PAPI is an active fund that harnesses Parametric capabilities. This results in systematic dividend income as well as rules-based call selling for even more yield. Speaking of which, with a distribution yield of 8.37% (as of May 31), it’s certainly a fund worth looking at for fixed income investors looking to supplement a portfolio that consists mainly of bonds. The expectation of rate cuts is fueling bullish bets on bond prices, but in turn, it would bring down yields so PAPI could serve as an ideal income hedging solution.
Furthermore, because its holdings consist of equities, they’re not subject to lower interest rates pushing yields lower like bonds. That also adds a price appreciation component so if equities trend higher, PAPI is also able to capture that upside along with income.

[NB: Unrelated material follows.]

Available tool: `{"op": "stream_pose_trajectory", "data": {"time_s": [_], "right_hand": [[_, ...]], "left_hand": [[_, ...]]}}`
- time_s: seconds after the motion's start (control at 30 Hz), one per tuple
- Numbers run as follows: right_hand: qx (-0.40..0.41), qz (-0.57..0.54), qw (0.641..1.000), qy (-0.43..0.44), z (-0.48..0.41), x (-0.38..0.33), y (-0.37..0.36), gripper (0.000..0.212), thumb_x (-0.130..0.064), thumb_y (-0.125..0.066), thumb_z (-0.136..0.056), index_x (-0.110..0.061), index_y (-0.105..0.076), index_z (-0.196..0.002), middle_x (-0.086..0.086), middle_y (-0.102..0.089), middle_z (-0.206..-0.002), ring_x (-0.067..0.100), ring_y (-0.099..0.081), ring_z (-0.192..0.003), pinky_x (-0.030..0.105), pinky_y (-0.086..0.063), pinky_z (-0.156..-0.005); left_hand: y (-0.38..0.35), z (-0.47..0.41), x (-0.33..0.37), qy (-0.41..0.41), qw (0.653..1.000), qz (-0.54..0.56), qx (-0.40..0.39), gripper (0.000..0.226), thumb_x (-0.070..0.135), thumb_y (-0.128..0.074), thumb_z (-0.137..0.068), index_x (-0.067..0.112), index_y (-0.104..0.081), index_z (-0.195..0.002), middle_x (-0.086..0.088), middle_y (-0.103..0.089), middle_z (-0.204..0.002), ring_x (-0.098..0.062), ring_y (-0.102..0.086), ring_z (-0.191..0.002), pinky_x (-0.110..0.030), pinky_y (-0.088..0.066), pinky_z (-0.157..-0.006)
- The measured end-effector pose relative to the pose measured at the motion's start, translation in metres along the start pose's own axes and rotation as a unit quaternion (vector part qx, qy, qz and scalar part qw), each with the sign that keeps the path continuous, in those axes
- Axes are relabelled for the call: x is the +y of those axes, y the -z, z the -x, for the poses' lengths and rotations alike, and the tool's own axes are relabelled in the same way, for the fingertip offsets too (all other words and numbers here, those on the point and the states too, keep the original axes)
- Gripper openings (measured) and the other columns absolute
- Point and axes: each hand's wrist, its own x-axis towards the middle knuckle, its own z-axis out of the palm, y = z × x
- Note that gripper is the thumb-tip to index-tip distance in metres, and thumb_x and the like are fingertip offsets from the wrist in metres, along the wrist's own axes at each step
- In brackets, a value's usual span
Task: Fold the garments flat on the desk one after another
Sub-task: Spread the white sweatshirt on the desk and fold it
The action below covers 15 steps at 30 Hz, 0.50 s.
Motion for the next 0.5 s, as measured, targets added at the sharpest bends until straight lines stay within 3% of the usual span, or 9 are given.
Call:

Under the hood of PAPI are dividend-paying equities from the Russell 3000. Its discerning screener utilizes a top-down, systematic approach. Companies that demonstrate 12 months of high current income and reduced risk within their sectors. Additionally, the fund adds diversification, spanning across a variety of sectors while also mitigating concentration risk. Its top holding only occupies 1.15% of the fund’s assets.
Pliability in an Uncertain Market
One of the prime benefits of PAPI is its active management component. It takes advantage of a deep talent pool of portfolio managers that can deftly navigate the markets. It’s almost imperative to get expert portfolio management these days given the market uncertainty, especially in the second half of 2024, which could see increased volatility with the presidential election forthcoming.
To that end, the capability to adjust holdings if portfolio changes are necessary speaks to the pliability of PAPI. Furthermore, investors can get exposure to this active fund with a very competitive expense ratio of just 0.29%. In a time of still relatively high interest rates, the low expense ratio is beneficial to cost-conscious investors.